**Task prompt**
Copy each line in the data that includes the word "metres".

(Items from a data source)
== == ==
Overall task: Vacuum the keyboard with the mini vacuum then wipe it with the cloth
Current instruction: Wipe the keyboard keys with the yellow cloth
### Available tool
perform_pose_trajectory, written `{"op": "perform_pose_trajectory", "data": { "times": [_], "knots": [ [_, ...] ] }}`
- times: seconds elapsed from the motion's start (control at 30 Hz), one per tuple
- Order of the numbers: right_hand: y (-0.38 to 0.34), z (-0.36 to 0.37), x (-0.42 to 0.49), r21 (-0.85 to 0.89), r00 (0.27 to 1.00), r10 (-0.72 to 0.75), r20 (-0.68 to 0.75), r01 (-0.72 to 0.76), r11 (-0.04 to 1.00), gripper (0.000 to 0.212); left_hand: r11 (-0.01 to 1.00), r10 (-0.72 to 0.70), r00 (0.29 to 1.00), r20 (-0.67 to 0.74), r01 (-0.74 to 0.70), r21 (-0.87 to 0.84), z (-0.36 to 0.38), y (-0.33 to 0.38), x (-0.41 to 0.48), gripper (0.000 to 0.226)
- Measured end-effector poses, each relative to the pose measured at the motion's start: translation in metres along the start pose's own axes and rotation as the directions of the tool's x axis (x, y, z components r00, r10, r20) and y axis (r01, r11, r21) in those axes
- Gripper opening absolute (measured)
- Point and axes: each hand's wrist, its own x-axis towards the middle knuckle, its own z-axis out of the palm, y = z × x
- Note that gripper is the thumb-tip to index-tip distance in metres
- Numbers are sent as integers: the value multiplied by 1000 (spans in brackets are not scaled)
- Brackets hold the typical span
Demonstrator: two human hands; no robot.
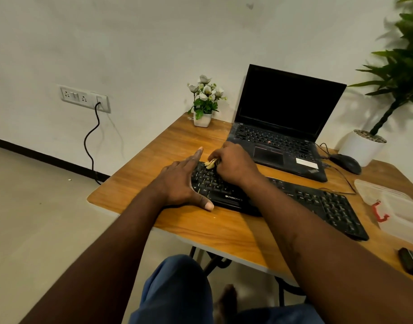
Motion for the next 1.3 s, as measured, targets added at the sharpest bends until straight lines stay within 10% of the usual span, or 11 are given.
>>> {"op": "perform_pose_trajectory", "data": {
  "times": [0.5,1.03,1.3],
  "knots": [
    [-19,-6,-1,36,985,-171,-19,172,984,35,999,-24,1000,-10,24,-24,0,-1,1,160],
    [-3,-39,-52,89,893,-337,298,325,941,37,1000,-28,1000,6,28,12,0,0,1,159],
    [-23,-11,-51,4,946,-308,106,309,951,36,1000,-30,1000,8,30,6,0,-1,1,160]
  ]
}}
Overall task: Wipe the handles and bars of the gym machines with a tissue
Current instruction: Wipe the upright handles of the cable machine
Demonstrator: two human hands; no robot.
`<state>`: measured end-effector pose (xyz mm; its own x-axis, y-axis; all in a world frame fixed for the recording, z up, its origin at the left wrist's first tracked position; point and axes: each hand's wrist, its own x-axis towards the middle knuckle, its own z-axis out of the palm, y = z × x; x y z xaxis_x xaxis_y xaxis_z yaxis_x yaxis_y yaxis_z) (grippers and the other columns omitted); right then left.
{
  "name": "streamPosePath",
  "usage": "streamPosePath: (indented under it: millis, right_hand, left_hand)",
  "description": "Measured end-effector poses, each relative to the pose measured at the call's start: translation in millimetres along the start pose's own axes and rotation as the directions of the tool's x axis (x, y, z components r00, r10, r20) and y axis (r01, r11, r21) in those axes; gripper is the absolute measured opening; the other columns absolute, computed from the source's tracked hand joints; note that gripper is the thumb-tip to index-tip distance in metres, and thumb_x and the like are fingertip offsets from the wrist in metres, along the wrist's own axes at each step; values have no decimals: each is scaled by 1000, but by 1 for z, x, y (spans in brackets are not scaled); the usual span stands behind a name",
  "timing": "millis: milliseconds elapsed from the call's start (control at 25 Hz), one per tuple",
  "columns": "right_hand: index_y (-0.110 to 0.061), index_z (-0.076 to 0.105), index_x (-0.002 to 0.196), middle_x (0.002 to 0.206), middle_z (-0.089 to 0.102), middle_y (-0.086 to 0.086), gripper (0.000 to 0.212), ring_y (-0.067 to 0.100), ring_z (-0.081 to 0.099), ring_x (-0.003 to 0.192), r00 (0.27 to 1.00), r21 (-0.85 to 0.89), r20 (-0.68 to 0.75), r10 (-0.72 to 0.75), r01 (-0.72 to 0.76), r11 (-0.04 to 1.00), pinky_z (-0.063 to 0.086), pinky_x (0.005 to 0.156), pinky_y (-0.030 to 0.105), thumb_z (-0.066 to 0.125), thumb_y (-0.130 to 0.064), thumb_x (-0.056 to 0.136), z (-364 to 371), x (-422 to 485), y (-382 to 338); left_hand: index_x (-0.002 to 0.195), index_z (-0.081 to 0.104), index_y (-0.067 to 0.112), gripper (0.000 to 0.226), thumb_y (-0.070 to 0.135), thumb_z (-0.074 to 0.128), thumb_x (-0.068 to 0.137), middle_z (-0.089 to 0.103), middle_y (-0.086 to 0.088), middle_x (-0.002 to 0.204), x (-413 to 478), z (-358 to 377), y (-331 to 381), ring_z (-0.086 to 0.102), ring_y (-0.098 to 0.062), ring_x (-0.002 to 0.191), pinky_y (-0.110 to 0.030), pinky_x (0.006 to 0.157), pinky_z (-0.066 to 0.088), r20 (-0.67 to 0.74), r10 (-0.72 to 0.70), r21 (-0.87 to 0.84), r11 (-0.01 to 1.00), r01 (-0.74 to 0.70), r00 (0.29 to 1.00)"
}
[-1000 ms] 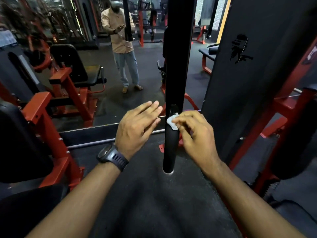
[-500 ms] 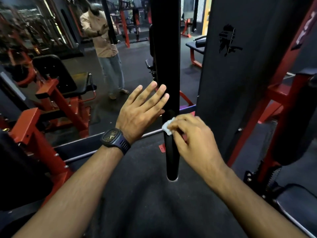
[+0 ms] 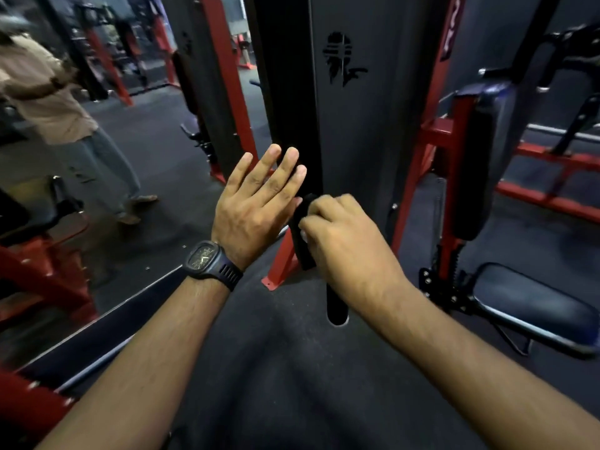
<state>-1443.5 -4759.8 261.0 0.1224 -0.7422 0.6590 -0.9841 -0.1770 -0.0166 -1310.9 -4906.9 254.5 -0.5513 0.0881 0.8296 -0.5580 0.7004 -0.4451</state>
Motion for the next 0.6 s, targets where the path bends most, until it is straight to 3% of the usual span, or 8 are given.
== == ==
**Your response**
- Measured end-effector poses, each relative to the pose measured at the motion's start: translation in metres along the start pose's own axes and rotation as the directions of the tool's x axis (x, y, z components r00, r10, r20) and y axis (r01, r11, r21) in those axes
- Note that gripper is the thumb-tip to index-tip distance in metres
  "description": "Measured end-effector poses, each relative to the pose measured at the call's start: translation in millimetres along the start pose's own axes and rotation as the directions of the tool's x axis (x, y, z components r00, r10, r20) and y axis (r01, r11, r21) in those axes; gripper is the absolute measured opening; the other columns absolute, computed from the source's tracked hand joints; note that gripper is the thumb-tip to index-tip distance in metres, and thumb_x and the like are fingertip offsets from the wrist in metres, along the wrist's own axes at each step; values have no decimals: each is scaled by 1000, but by 1 for z, x, y (spans in brackets are not scaled); the usual span stands behind a name",

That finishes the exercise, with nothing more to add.